As of June 30, 1998, the credited years of service under the Retirement
Income Plan for the Named Executive Officers were approximately: Robert L.
McGeehan, 25 years; Michael W. Ruprich, 9 years; H. Patrick Mahanes, Jr., 13
years; Richard J. Orwig, 14 years; and David B. Arnold, 19 years.
Annualized Covered Compensation as of June 30, 1998, for purposes of the
retirement benefits under the Retirement Income Plan for the Named Executive
Officers is as follows: Robert L. McGeehan, $152,221; Michael W. Ruprich,
$139,701; H. Patrick Mahanes, Jr., $151,111; Richard J. Orwig, $147,507; and
David B. Arnold, $151,111.
CERTAIN RELATIONSHIPS AND
RELATED TRANSACTIONS
In connection with the initial public offering of approximately 20 percent
of the common stock of JLK, the Corporation's industrial supply subsidiary, the
Corporation offered to its directors, officers and certain employees and others
the ability to purchase and such persons purchased in the aggregate
approximately 270,000 shares (1 percent) of the Class A Common Stock of JLK at
the initial public offering price ($20 per share) of JLK's Class A Common Stock.

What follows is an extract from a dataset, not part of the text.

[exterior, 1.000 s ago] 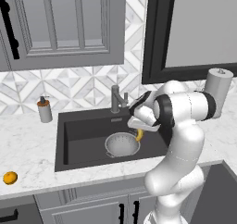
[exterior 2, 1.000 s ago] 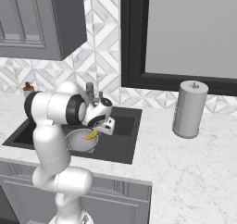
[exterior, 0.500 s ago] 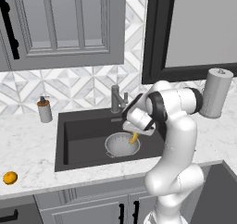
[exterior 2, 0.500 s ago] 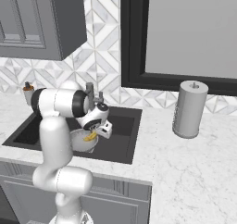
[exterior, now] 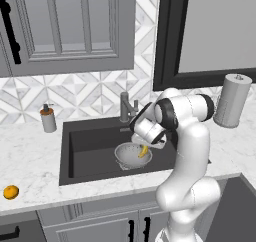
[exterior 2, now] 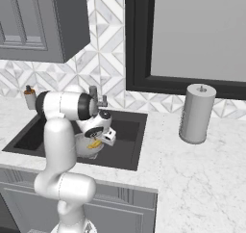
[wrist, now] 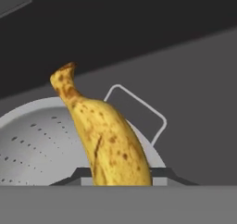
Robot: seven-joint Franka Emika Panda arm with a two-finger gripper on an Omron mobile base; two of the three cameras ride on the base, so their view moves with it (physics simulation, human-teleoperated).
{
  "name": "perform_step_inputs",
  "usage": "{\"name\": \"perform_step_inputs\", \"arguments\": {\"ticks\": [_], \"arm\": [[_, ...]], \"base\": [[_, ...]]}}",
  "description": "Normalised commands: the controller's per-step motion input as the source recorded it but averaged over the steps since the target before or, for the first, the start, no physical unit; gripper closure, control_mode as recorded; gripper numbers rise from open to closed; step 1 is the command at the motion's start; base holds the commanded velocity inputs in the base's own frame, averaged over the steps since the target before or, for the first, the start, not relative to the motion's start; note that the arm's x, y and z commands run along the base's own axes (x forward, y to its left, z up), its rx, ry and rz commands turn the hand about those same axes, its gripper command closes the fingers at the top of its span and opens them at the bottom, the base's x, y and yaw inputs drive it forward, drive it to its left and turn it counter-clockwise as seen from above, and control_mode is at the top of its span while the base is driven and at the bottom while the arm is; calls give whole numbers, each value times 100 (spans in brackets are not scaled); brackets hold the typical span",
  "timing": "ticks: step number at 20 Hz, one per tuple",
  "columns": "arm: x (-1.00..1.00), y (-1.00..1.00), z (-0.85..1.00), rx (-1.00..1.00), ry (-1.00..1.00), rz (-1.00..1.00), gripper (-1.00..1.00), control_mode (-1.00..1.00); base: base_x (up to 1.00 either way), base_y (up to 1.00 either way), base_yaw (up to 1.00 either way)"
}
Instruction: Put the colander in the sink, put the banana, tangerine in the colander, and turn on the sink faucet and pour water over the colander.
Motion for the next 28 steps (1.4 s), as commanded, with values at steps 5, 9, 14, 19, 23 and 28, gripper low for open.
{"name": "perform_step_inputs", "arguments": {"ticks": [5, 9, 14, 19, 23, 28], "arm": [[0, 8, -21, 1, 0, 0, 100, -100], [-3, 19, -7, 4, 0, 0, 100, -100], [-13, 30, 0, 1, -1, -1, 100, -100], [-24, 22, 0, 0, -3, -4, -100, -100], [-21, 9, 0, 0, -1, -8, -100, -100], [-20, 0, 0, 0, -1, -8, -100, -100]], "base": [[0, 0, 0], [0, 0, 0], [0, 0, 0], [0, 0, 0], [0, 0, 0], [0, 0, 0]]}}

The purchasers included the following executive officers and directors of the
Corporation: Robert L. McGeehan --10,000 shares; Michael W. Ruprich --7,500
shares; Richard J. Orwig --10,000 shares; six other executive officers --41,900
shares; William R. Newlin --20,000 shares; Richard C. Alberding --1,000 shares;
Aloysius T. McLaughlin, Jr. --2,500 shares; A. Peter Held --1,000 shares and
Warren H. Hollinshead --1,100 shares.
REPORT OF THE BOARD OF DIRECTORS
COMMITTEE ON EXECUTIVE COMPENSATION
EXECUTIVE COMPENSATION PHILOSOPHY
Executive and managerial compensation programs at the Corporation are designed
and implemented with certain guiding principles in mind:
- To link the interests of executives and managers to the interests of the
stockholders and other potential investors.

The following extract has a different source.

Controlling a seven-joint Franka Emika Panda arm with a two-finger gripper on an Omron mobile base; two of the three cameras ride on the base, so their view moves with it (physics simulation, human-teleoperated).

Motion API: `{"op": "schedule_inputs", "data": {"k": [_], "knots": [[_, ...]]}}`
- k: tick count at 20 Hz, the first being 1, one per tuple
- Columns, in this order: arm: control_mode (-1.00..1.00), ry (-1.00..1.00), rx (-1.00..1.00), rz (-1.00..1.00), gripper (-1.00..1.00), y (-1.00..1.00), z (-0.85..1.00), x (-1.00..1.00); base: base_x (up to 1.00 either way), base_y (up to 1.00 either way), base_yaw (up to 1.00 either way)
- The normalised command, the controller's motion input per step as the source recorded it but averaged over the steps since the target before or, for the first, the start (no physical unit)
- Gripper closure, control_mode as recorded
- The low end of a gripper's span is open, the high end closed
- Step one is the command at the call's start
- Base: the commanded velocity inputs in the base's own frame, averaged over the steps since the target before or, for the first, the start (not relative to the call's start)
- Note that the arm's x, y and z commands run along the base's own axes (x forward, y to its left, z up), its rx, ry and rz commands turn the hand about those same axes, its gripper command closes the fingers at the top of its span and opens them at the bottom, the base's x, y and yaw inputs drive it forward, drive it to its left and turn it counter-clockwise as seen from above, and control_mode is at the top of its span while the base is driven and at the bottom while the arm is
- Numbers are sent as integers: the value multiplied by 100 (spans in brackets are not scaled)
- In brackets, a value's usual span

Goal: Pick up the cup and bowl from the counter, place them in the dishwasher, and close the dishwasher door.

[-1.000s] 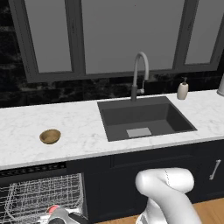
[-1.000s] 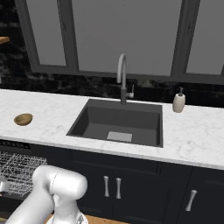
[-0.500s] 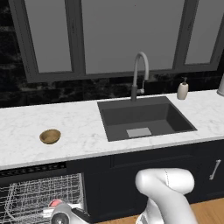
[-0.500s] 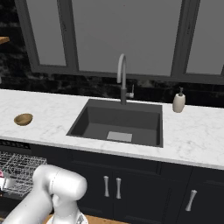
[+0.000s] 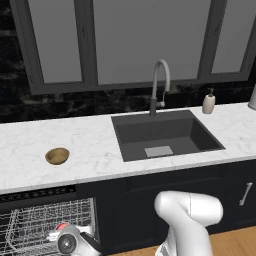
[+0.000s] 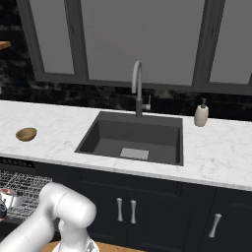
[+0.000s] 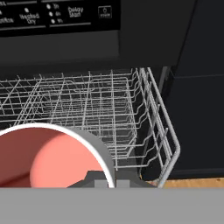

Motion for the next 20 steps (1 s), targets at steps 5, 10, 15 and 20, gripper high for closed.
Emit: {"op": "schedule_inputs", "data": {"k": [5,10,15,20], "knots": [[-100,0,0,0,100,11,-40,29,0,0,0],[-100,0,0,0,100,21,-37,2,0,0,0],[-100,0,0,0,100,25,-42,0,0,0,0],[-100,10,0,0,100,20,-17,-12,0,0,0]]}}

- To provide incentives for working toward increasing the market value of
the Corporation's stock and to increase stockholder value through value
management.
- To provide incentives for strategic vision and decision-making that will
promote the longer-term health and viability of the Corporation.
- To provide incentives for innovation, quality management, responsiveness
to customer needs, value-added products and services, and an
action-oriented approach to opportunities in the marketplace.
- To attract and retain individuals with the leadership and technical
skills required to carry the Corporation forward into the future, given
the belief that the Corporation's human resources can provide a
competitive advantage in the marketplace.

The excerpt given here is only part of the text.